Assignment:
Exactly as they appear below, repeat the lines from the one with "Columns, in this" through the one with "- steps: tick". Drop every picture.

Collected data:

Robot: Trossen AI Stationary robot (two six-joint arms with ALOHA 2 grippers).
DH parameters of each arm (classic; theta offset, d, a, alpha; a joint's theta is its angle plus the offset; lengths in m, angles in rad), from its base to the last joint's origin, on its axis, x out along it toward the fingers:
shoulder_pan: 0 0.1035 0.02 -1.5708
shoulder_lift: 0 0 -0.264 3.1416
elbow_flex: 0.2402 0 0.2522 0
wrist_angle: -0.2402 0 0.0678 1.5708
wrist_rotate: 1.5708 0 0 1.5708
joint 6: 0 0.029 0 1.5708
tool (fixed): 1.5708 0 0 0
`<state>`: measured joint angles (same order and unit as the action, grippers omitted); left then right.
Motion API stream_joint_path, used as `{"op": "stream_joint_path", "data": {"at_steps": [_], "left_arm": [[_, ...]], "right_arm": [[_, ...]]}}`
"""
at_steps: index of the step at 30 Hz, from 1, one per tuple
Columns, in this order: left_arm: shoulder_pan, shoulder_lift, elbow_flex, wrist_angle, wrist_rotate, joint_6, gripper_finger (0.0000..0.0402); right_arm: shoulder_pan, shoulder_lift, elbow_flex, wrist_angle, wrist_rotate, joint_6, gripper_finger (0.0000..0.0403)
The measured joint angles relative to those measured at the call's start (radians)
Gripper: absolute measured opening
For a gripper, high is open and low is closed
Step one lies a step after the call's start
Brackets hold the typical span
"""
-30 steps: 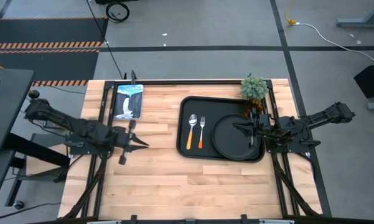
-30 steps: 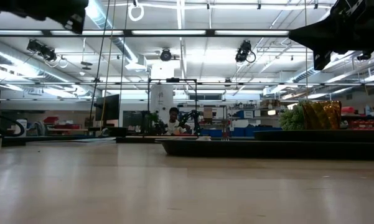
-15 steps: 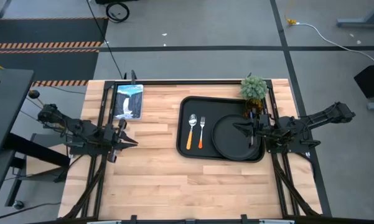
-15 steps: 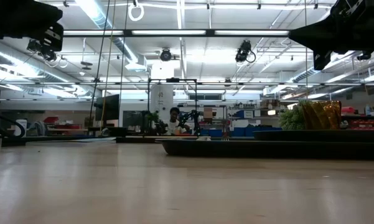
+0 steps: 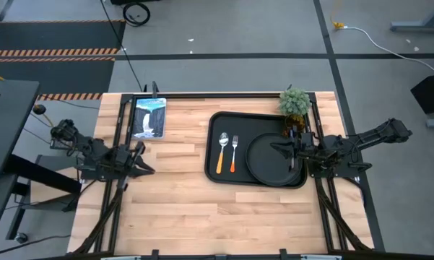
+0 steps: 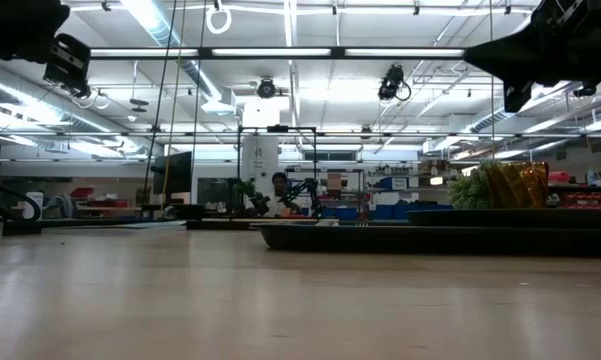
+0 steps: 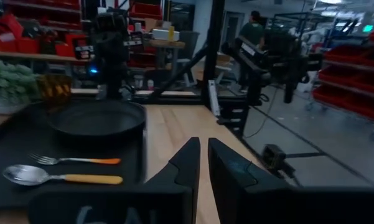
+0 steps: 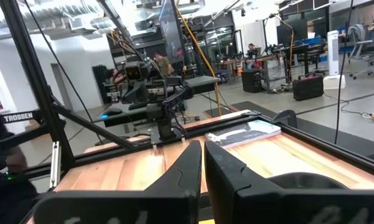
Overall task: Pick and place plate/cup/fork/spoon on tray
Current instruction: Return to Home Position
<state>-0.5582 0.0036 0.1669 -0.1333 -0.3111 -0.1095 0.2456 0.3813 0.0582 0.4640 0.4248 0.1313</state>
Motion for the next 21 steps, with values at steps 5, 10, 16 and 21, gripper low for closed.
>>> {"op": "stream_joint_path", "data": {"at_steps": [5, 10, 16, 21], "left_arm": [[-0.014, 0.007, 0.000, -0.004, 0.001, -0.062, 0.0039], [-0.014, 0.007, 0.000, -0.002, 0.000, -0.063, 0.0039], [-0.014, 0.007, 0.000, -0.002, 0.000, -0.062, 0.0039], [-0.014, 0.007, 0.000, -0.002, 0.001, -0.062, 0.0039]], "right_arm": [[0.000, 0.000, 0.000, 0.010, 0.000, 0.000, 0.0027], [0.000, 0.000, 0.000, 0.013, 0.000, 0.000, 0.0027], [0.000, 0.000, 0.000, 0.013, 0.000, 0.000, 0.0027], [0.000, 0.000, 0.000, 0.013, 0.000, 0.000, 0.0027]]}}
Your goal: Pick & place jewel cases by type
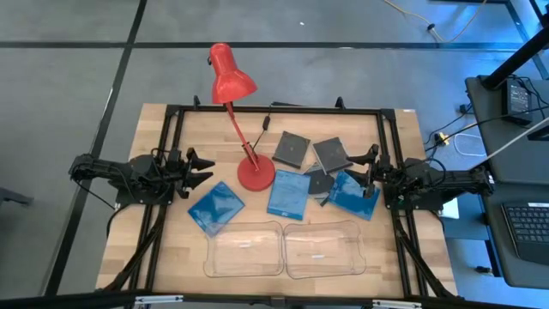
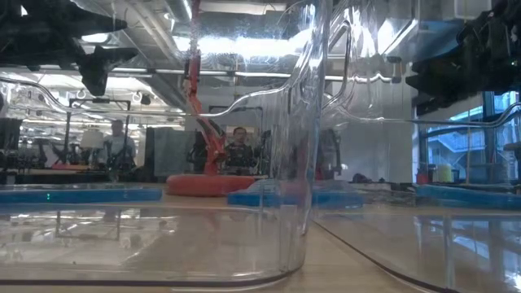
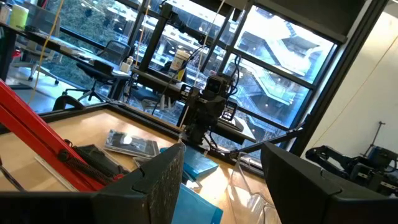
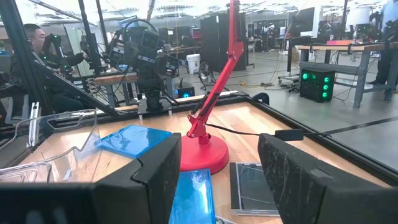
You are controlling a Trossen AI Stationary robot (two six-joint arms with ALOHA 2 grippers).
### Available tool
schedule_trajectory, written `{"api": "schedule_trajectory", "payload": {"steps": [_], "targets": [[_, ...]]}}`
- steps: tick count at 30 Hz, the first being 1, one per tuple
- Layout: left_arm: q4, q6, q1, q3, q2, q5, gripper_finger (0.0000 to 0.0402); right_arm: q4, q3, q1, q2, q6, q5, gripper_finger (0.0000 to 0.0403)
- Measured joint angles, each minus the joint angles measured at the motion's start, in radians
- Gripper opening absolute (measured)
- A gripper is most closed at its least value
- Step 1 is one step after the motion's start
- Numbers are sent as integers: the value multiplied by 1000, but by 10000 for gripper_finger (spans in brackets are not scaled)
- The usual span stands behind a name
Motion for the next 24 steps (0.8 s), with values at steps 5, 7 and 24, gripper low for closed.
{"api": "schedule_trajectory", "payload": {"steps": [5,7,24], "targets": [[0,0,0,0,0,0,212,0,0,0,0,0,0,218],[0,0,0,0,0,0,212,0,0,0,0,0,0,218],[0,0,0,0,0,-2,212,0,0,0,0,9,0,218]]}}
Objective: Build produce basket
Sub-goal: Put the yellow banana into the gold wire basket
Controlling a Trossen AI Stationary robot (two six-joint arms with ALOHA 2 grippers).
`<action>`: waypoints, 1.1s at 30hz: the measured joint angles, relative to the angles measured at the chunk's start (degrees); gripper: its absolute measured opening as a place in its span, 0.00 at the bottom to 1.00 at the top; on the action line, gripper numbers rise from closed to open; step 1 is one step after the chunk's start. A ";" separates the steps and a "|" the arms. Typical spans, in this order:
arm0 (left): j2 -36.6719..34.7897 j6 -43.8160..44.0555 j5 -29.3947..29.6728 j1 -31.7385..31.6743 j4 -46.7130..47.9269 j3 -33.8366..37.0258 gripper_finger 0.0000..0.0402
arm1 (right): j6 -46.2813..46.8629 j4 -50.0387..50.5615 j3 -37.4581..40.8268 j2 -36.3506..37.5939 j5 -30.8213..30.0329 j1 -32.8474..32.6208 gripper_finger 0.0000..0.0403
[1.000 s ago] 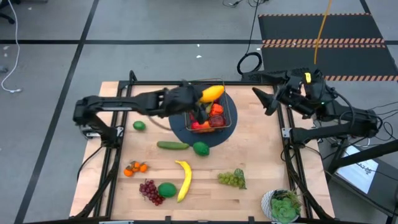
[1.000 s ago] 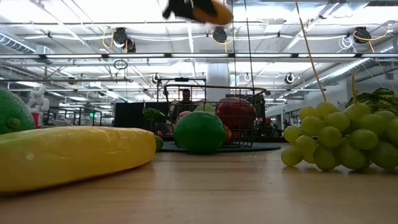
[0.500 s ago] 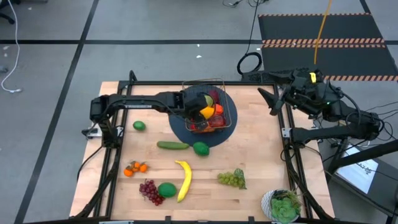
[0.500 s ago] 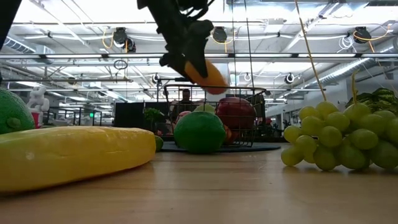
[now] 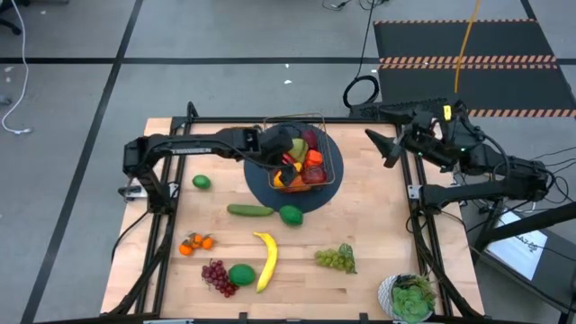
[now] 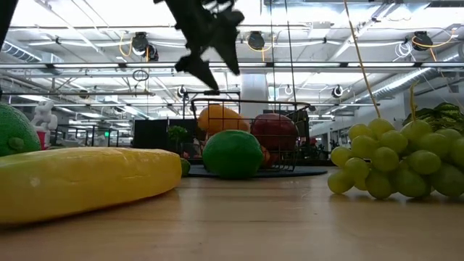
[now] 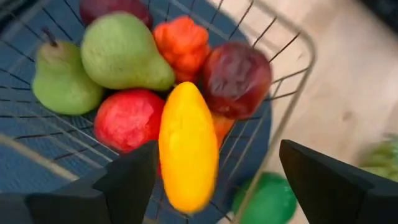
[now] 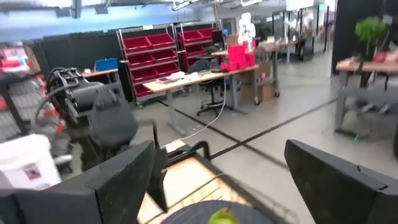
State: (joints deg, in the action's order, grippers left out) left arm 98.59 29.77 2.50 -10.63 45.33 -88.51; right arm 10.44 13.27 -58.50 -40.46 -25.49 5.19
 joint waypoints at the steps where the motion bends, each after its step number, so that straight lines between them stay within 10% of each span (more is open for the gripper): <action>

Solution to the problem:
Columns, in this order: left_arm: shoulder_pan, shoulder_lift, elbow_flex, wrist_angle, wrist_rotate, joint_6, gripper_finger (0.0000..0.0402); right_arm: shoulder_pan, shoulder_lift, elbow_flex, wrist_angle, wrist_rotate, joint_6, gripper_finger (0.0000..0.0403)
The measured joint angles relative to those measured at the call's start (radians)
Gripper: absolute measured opening
For a gripper, high is open and low is closed
Step one lies a step after the call's start
Brackets hold the typical span
"""
-30 steps: 
-30 steps: 
-15 steps: 
-15 steps: 
+0 steps: 
+0 steps: 
+0 steps: 
+0 steps: 
Overall task: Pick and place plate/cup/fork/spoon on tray
Current instruction: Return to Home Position
<state>-0.5582 0.0036 0.1669 -0.1333 -0.3111 -0.1095 0.2456 0.3813 0.0582 0.4640 0.4248 0.1313</state>
Motion for the next 21 steps, with values at steps 5, 10, 16 and 21, gripper low for closed.
>>> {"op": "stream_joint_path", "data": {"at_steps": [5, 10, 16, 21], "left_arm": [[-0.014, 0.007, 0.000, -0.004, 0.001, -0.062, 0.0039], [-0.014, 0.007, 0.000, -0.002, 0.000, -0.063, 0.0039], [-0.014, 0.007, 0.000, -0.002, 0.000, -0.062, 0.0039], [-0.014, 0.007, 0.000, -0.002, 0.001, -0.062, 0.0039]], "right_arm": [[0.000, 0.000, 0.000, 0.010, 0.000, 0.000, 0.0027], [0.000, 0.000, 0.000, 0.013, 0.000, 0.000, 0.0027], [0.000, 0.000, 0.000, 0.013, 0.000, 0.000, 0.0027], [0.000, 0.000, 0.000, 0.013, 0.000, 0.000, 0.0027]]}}
Your goal: Pick & place jewel cases by type
You are controlling a Trossen AI Stationary robot (two six-joint arms with ALOHA 2 grippers).
### Available tool
schedule_trajectory, written `{"api": "schedule_trajectory", "payload": {"steps": [_], "targets": [[_, ...]]}}`
- steps: tick count at 30 Hz, the first being 1, one per tuple

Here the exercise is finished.